(REQUIRED WORK):
Return the first line of the listing below and all the lines after it through the one containing "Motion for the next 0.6", exactly, without pictures.

(RECORDED INFORMATION):
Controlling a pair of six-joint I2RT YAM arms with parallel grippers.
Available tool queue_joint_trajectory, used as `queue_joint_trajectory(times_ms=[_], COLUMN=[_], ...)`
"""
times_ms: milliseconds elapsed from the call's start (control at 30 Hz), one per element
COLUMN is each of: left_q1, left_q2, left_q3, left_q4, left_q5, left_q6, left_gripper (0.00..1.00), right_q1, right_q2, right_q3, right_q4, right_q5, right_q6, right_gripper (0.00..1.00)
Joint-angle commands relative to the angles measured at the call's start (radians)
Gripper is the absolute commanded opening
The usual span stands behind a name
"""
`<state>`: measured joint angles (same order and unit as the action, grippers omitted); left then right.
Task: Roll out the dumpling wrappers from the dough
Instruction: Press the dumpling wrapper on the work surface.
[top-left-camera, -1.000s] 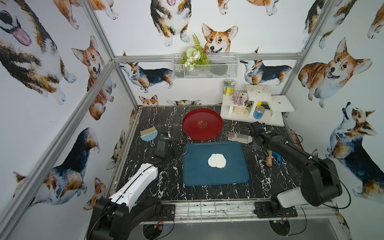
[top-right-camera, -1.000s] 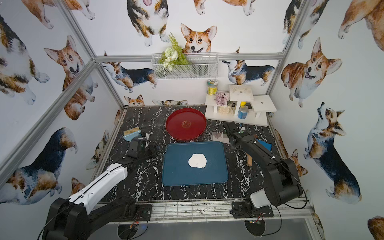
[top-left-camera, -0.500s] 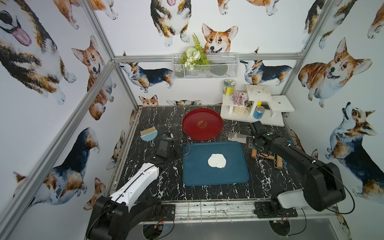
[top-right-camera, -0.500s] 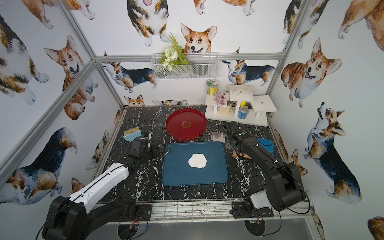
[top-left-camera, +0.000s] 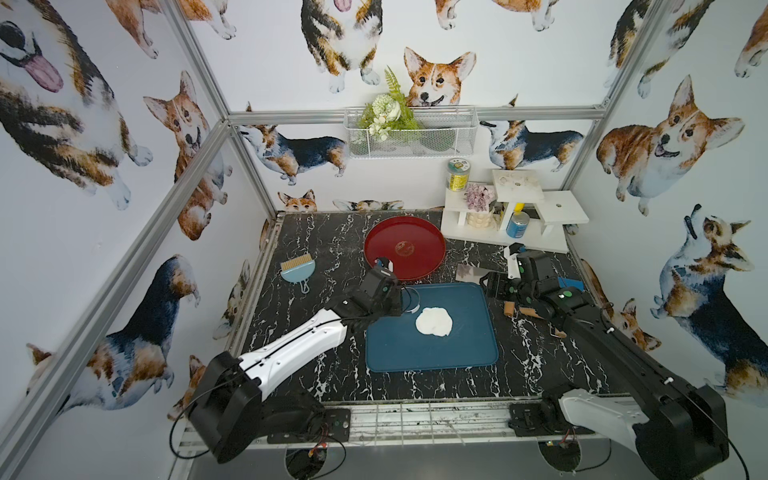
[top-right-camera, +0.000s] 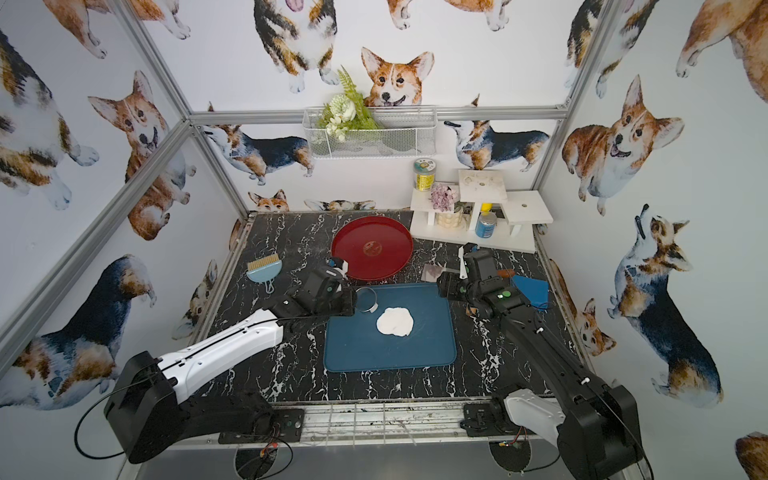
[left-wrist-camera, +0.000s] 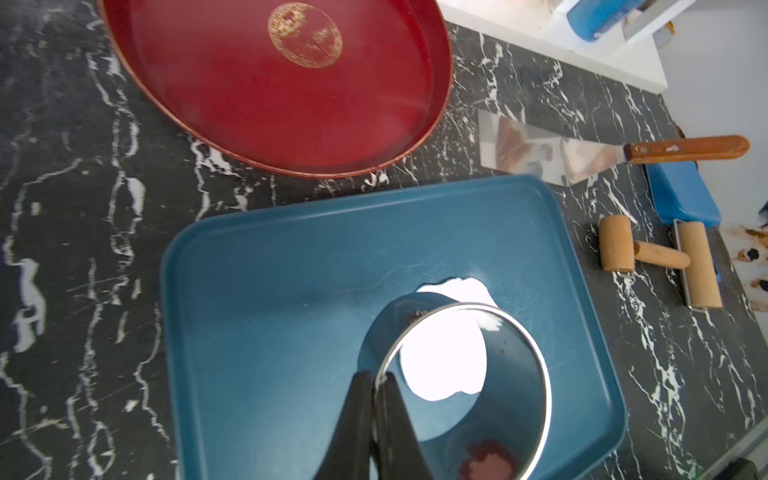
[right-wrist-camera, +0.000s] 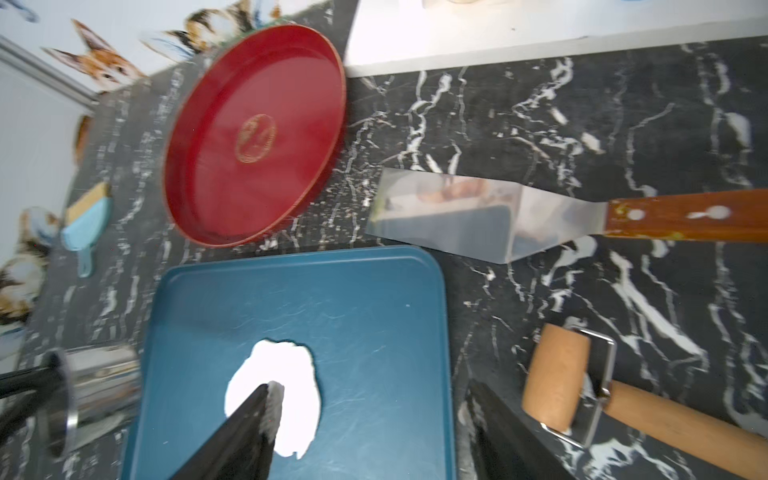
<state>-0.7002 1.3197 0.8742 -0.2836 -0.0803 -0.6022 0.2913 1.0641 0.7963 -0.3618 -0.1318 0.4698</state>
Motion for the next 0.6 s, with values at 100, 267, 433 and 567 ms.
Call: queue_joint_trajectory(times_ms=[100,267,433,567], left_q1=[-0.088,-0.138,-0.158,-0.165], left_q2=[0.121,0.207,0.248,0.264], left_q3=[0.106,0.181,0.201,0.201], left_q4=[-0.014,-0.048,-0.042,-0.036], left_q5=[-0.068,-0.105,-0.085,-0.074], left_q6=[-0.016,-0.021,-0.025,-0.025], left_gripper=[0.0,0.0,0.0,0.0], right_q1=[0.031,0.122,0.163,0.182], right_q2=[-0.033,-0.025,0.019,0.075], right_q3=[-0.119,-0.154,-0.149,-0.133], right_q4=[0.218,0.282,0.323,0.335], right_q5=[-0.219,-0.2,-0.216,-0.216], right_q6=[0.149,0.2,0.245,0.252], right_gripper=[0.59,0.53,0.4,0.32])
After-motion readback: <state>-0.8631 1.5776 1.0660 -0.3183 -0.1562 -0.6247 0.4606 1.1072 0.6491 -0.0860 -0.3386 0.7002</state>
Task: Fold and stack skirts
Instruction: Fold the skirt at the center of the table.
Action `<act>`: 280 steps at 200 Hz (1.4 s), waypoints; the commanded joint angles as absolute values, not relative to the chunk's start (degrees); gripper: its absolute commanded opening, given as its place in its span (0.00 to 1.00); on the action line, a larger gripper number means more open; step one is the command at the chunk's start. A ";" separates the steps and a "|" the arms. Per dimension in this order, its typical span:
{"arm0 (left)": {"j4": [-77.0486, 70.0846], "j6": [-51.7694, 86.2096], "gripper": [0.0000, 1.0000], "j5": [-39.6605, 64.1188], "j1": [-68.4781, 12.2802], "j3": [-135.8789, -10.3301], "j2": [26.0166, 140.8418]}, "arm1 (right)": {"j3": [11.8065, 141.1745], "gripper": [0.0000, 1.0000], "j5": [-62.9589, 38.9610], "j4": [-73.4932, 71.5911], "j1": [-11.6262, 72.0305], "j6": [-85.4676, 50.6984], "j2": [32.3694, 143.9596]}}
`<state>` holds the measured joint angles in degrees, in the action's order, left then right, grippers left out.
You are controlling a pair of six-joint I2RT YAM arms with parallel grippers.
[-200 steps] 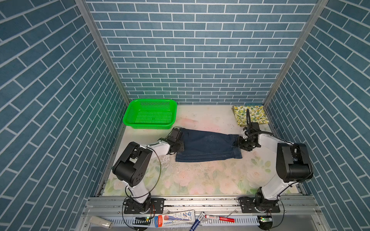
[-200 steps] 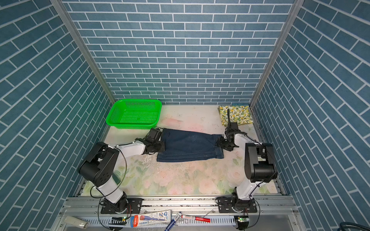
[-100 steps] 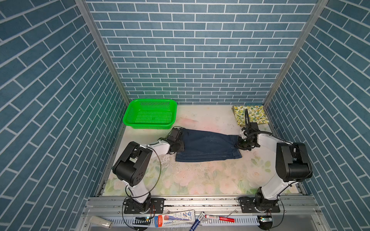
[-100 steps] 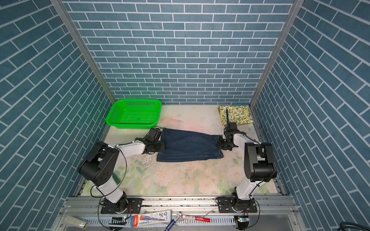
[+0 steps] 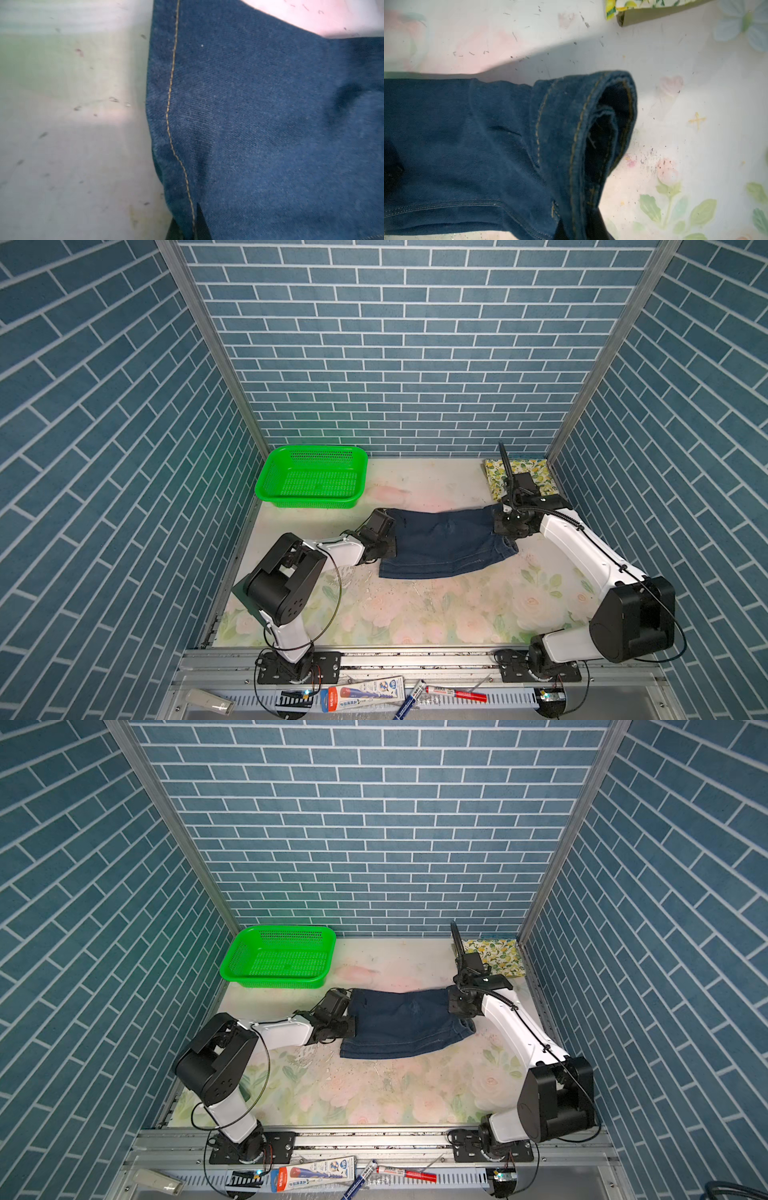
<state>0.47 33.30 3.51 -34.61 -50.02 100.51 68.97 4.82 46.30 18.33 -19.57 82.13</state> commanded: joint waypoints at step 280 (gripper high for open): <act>0.48 41.07 0.27 7.64 -33.90 -36.03 92.06 | 56.38 0.70 1.86 17.23 37.00 -44.55 78.81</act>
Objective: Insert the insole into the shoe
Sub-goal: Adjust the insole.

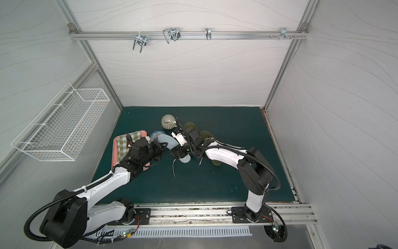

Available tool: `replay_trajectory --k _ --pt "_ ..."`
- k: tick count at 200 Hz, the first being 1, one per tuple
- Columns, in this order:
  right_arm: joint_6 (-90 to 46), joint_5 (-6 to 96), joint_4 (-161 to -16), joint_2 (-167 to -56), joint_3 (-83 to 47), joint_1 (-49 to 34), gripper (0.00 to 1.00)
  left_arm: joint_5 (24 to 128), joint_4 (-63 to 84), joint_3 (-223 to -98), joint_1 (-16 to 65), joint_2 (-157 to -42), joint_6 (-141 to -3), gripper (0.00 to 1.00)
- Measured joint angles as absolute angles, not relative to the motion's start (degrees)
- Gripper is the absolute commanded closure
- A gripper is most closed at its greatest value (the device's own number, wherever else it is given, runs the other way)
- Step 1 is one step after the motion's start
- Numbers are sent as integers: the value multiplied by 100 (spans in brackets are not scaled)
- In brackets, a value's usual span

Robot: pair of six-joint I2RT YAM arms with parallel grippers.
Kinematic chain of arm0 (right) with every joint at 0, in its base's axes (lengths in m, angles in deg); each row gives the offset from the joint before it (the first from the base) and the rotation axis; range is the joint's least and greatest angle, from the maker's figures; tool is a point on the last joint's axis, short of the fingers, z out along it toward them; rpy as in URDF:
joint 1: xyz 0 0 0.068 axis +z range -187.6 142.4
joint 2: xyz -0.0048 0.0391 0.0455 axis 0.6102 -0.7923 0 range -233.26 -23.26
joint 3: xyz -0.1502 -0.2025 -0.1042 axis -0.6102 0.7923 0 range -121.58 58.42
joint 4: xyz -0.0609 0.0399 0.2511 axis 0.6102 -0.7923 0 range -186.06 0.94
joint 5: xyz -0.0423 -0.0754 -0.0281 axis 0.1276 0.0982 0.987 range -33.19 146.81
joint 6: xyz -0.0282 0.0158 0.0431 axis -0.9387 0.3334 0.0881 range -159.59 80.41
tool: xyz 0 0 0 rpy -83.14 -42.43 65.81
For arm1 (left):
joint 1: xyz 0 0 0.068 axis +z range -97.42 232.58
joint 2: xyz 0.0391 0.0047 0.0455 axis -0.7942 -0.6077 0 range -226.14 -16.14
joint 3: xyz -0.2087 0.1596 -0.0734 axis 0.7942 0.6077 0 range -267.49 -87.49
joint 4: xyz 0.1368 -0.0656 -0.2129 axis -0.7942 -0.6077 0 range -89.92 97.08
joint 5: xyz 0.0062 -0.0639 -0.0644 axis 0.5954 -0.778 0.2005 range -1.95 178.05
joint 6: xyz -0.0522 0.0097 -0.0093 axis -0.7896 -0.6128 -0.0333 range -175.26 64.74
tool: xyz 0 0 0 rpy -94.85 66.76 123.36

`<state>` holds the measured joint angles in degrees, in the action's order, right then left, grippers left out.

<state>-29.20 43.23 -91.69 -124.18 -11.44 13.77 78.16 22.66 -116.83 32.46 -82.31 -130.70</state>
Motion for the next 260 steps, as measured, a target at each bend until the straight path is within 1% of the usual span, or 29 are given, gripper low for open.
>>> replay_trajectory --k 39,44,55,69,85,99,120,134,153,183,207,228,260 --pt "-2959 4321 -9217 -12510 -1171 1377 20 7774 2382 -11683 3259 -8288 -13091 100" --pt "-2964 4321 -9219 -12521 -1171 1377 22 7770 2401 -11683 3261 -8297 -13096 100" --pt "-3007 4314 -9224 -12545 -1173 1377 33 7759 2416 -11683 3268 -8312 -13098 100" --pt "-3049 4314 -9296 -12588 -1216 1375 42 7748 2410 -11683 3272 -8317 -13096 100" --pt "-3031 4318 -9364 -12615 -1269 1371 48 7748 2408 -11683 3283 -8319 -13096 100" --pt "-3058 4332 -9405 -12612 -1302 1371 53 7746 2410 -11681 3300 -8325 -13096 92" --pt "-3115 4353 -9506 -12604 -1354 1371 61 7704 2447 -11675 3331 -8365 -13115 74" --pt "-3180 4375 -9637 -12582 -1402 1371 65 7670 2493 -11664 3346 -8411 -13126 66" --pt "-3259 4447 -10039 -12580 -1627 1349 68 7615 2515 -11661 3357 -8481 -13102 62" --pt "-3283 4506 -10854 -12547 -2086 1187 70 7495 2482 -11685 3370 -8540 -12886 60" --pt "-3259 4504 -11418 -12350 -2130 875 70 7412 2194 -11906 3366 -8540 -12534 60" --pt "-3228 4522 -11674 -11891 -1835 483 71 7440 1805 -12171 3327 -8518 -12023 60" --pt "-3106 4544 -11853 -10717 -952 -76 71 7569 1083 -12632 3084 -8531 -11127 60"
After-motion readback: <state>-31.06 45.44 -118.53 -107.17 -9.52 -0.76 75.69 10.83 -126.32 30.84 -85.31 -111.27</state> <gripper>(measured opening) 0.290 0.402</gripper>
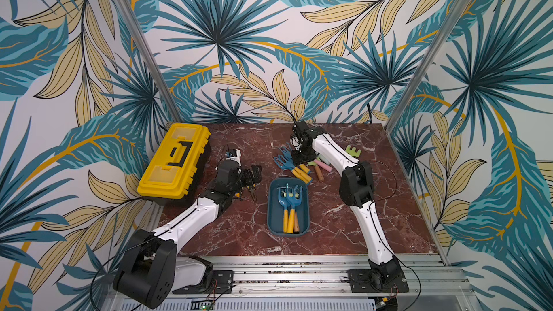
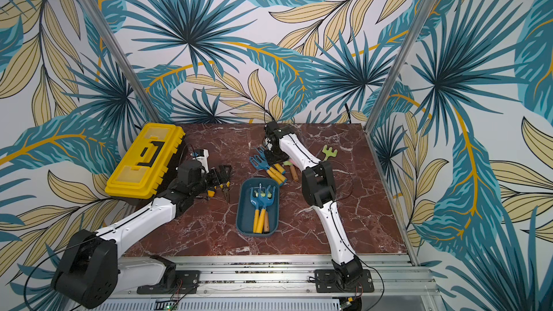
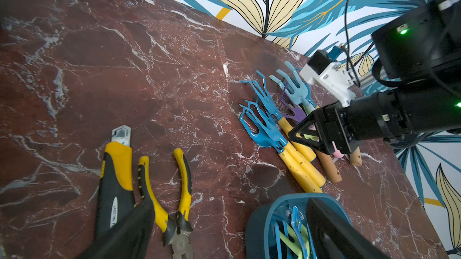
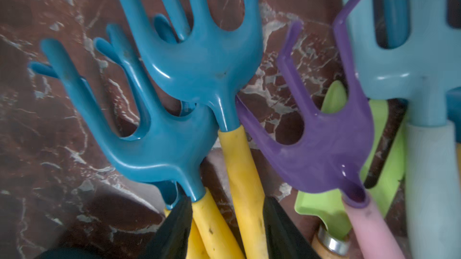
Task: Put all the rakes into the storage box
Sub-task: Pick up the rake at the center of the board.
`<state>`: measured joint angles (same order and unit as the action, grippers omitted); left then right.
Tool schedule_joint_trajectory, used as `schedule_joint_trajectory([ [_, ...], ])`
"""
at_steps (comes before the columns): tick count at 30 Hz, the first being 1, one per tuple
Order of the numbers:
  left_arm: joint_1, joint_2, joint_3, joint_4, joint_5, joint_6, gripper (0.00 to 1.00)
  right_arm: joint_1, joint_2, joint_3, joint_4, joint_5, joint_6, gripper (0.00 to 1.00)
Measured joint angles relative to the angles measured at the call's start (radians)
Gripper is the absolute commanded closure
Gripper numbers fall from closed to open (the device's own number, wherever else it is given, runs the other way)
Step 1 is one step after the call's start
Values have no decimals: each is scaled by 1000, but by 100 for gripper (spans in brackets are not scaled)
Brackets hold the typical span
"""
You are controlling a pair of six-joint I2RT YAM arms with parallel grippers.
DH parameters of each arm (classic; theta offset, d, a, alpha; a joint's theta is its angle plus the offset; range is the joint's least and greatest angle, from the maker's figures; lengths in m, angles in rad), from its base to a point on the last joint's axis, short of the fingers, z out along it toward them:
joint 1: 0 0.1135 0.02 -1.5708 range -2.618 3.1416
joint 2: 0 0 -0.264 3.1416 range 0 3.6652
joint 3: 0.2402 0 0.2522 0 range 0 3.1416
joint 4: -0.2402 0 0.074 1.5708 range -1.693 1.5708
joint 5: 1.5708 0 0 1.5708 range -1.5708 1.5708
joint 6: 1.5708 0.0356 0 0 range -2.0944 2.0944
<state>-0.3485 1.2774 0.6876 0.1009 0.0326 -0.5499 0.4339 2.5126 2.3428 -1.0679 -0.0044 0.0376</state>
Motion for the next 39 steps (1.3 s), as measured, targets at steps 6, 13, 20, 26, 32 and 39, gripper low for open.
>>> schedule_joint_trajectory([
  [6,0,0,0,0,0,0,0,0,13,2,4,9,-1,52],
  [13,0,0,0,0,0,0,0,0,69,40,18,54,-12,61],
  [20,0,0,0,0,0,0,0,1,74,50,21,70,-20,67],
  [26,-1,0,0,0,0,0,0,11,71,49,23,86,-32,79],
  [32,-2,-24,-3,0,-3,0,0,17,34,37,34,102,-34,83],
  [39,-2,-66,-14,3,-21,0,0,36,-174,-79,97,105,-16,85],
])
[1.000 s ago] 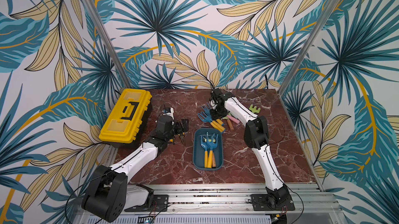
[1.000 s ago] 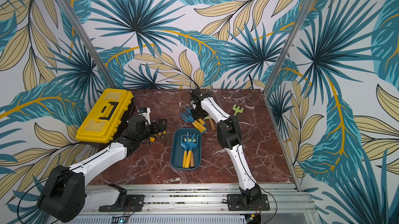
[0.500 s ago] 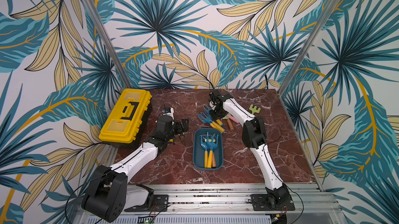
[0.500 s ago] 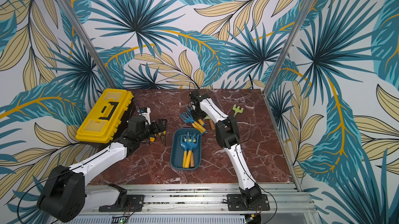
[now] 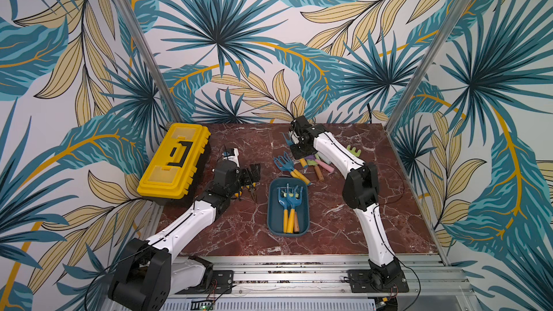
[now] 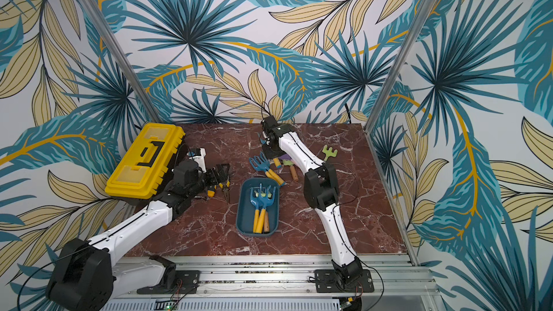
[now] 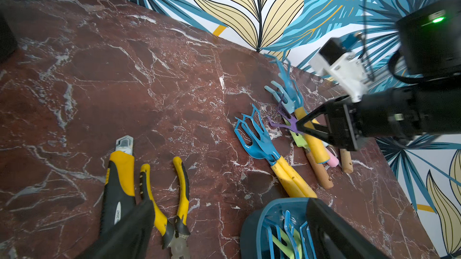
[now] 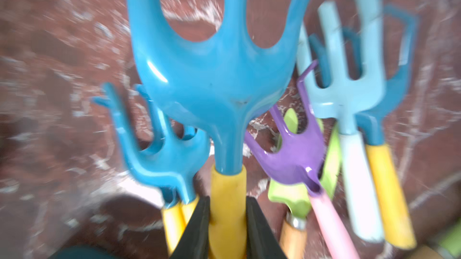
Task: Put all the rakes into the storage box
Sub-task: Pick up the rake at the center of the board, then place the rake in the storage box.
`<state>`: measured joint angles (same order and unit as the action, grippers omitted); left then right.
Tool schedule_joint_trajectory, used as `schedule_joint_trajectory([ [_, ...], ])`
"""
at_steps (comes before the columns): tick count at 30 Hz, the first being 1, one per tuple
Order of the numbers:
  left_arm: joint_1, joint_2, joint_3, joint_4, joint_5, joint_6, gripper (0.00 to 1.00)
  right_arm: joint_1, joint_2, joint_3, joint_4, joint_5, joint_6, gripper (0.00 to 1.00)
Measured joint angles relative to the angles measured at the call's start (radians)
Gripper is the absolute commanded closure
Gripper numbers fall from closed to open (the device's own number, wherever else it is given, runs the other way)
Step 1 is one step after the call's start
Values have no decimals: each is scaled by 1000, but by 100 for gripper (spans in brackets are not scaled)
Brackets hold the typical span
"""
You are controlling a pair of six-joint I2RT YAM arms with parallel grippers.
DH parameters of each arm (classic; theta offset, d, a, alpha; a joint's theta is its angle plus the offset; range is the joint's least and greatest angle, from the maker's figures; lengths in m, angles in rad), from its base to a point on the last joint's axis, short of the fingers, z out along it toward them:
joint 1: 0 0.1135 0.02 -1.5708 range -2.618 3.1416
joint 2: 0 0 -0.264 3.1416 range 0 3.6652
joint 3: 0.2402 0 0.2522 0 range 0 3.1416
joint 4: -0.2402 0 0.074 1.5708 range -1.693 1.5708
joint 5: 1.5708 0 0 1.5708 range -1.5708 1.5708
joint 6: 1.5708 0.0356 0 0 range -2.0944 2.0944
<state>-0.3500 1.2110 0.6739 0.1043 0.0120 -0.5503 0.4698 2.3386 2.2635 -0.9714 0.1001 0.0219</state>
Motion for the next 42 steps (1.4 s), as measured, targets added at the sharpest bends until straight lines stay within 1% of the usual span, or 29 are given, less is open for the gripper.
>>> schedule_joint_trajectory([
  [3,0,-5,-9,5,-11,-1,0,10,-122,-89,34,-12,29,85],
  [8,0,-16,-31,11,-35,-4,0,37,-311,-282,77,-42,103,85],
  [12,0,-20,-45,12,-58,-5,0,85,-416,-425,85,-56,185,85],
  [19,0,-24,-54,16,-80,-16,0,233,-594,-703,89,-70,420,85],
  [22,0,-27,-58,22,-83,-24,0,293,-648,-793,89,-67,527,86],
  [26,0,-29,-66,41,-89,-31,0,377,-680,-863,89,-43,663,87],
  [31,0,-38,-70,42,-103,-34,0,468,-681,-912,90,-2,817,87],
  [37,0,-62,-70,42,-106,-36,0,507,-681,-924,85,54,940,87],
  [42,0,-72,-70,41,-106,-41,0,529,-648,-903,84,75,993,87],
])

(TASK OUTPUT):
Controlling a pair of six-joint I2RT YAM arms with parallel grippers.
Available tool queue_joint_trajectory, used as `queue_joint_trajectory(times_ms=[_], COLUMN=[_], ...)`
"""
times_ms: milliseconds elapsed from the call's start (control at 30 Hz), one per element
COLUMN is each of: left_q1, left_q2, left_q3, left_q4, left_q5, left_q6, left_gripper (0.00..1.00), right_q1, right_q2, right_q3, right_q4, right_q5, right_q6, right_gripper (0.00..1.00)
Joint-angle commands relative to the angles measured at the call's start (radians)
Gripper is the absolute commanded opening
The usual span stands behind a name
"""
`<state>`: measured joint angles (same order and unit as the action, grippers omitted); left then right.
Task: Roll out the dumpling wrappers from the dough
Instruction: Press the dumpling wrapper on the work surface.
[top-left-camera, -1.000s] 
[top-right-camera, -1.000s] 
[top-left-camera, -0.500s] 
[top-right-camera, -0.500s] 
[top-left-camera, +0.000s] 
[top-right-camera, +0.000s] 
[left-wrist-camera, +0.000s] 
[right-wrist-camera, +0.000s] 
<state>-0.7002 1.3197 0.8742 -0.2836 -0.0803 -0.6022 0.2913 1.0641 0.7963 -0.3618 -0.1318 0.4698</state>
Motion for the next 0.6 s, with values at 100, 267, 433 and 567 ms.

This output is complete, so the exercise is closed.